▶ **Instructions to follow**:
Look through the data that follows and copy each line with the string "robot".
[Given records — start]
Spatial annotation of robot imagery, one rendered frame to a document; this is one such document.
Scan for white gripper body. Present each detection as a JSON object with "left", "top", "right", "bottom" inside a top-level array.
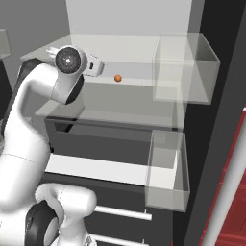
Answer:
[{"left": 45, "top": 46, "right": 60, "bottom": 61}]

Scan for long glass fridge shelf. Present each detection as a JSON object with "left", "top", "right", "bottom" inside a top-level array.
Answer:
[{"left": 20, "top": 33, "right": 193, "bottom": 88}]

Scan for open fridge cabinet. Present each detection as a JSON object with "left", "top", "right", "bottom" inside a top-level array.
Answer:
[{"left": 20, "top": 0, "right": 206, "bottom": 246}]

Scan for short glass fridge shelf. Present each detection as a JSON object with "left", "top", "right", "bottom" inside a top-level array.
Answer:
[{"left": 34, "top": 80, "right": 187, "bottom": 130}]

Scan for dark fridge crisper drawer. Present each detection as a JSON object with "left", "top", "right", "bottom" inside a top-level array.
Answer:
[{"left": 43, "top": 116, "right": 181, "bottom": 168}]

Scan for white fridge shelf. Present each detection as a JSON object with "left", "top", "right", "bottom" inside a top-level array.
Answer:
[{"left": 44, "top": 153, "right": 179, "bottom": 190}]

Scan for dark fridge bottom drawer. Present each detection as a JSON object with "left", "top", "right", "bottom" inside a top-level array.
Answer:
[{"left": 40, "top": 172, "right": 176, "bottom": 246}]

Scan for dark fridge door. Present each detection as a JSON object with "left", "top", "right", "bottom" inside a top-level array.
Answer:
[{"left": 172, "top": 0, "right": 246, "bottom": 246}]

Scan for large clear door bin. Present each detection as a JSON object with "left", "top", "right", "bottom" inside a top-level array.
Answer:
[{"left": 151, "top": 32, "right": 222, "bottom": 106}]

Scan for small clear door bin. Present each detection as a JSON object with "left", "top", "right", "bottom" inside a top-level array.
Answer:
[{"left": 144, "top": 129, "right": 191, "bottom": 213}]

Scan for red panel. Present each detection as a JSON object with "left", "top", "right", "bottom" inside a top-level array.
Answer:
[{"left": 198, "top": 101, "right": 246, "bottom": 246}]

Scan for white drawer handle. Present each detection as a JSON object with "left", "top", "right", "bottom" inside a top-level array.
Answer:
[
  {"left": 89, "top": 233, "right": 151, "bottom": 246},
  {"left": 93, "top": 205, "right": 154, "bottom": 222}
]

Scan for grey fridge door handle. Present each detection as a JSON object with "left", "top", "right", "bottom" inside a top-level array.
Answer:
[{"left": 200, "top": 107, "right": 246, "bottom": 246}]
[Given records — finish]
[Given records — start]
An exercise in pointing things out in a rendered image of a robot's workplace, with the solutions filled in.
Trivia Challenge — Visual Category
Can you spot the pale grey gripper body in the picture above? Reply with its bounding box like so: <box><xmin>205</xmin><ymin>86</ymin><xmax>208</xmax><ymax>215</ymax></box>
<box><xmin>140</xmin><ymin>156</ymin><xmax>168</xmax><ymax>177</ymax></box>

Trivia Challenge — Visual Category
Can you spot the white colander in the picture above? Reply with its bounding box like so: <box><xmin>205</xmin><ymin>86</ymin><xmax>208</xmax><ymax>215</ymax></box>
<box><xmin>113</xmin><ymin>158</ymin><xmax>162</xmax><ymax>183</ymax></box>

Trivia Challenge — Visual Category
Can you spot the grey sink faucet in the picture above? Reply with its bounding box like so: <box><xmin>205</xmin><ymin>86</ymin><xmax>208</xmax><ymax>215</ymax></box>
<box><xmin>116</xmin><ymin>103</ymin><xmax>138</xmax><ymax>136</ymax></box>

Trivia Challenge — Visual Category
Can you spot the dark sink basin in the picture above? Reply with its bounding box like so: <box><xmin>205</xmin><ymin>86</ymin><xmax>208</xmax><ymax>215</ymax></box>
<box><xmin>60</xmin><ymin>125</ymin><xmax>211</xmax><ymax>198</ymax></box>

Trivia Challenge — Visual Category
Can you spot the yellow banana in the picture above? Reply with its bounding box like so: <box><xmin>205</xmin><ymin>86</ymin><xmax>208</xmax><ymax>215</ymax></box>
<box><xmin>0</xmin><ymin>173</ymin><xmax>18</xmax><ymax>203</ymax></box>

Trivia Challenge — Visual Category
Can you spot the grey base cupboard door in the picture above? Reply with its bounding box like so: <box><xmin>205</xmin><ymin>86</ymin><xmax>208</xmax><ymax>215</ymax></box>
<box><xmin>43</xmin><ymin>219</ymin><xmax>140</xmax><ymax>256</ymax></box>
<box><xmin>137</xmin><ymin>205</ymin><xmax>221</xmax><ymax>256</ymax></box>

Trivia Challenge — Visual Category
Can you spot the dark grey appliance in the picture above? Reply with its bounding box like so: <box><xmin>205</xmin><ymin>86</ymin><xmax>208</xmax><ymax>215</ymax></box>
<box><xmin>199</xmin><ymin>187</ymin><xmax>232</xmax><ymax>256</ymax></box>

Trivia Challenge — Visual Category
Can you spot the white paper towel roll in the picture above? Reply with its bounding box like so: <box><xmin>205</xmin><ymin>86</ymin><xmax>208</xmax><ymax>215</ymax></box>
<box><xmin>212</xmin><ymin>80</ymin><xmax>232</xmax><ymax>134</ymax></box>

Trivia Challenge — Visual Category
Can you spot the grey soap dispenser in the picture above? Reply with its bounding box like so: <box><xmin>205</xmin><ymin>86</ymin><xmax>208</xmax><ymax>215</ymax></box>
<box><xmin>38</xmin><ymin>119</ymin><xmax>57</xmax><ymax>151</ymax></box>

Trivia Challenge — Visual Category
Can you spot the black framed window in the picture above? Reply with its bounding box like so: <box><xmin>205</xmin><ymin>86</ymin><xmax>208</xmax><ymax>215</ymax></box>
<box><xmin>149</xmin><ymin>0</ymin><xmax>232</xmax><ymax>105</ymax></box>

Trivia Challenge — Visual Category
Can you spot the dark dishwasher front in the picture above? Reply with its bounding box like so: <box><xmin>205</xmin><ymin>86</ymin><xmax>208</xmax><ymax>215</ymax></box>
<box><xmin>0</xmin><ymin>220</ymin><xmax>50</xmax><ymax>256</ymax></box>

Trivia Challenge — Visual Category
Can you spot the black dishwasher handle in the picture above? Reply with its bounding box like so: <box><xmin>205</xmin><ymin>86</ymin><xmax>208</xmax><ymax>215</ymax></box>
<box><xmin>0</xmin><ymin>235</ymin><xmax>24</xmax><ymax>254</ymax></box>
[Given records — finish]
▶ **Exercise response**:
Spatial annotation of robot imagery, one rendered frame to a document; this is one such document.
An exercise in pointing things out in a rendered image of a robot's workplace, with the solutions filled in.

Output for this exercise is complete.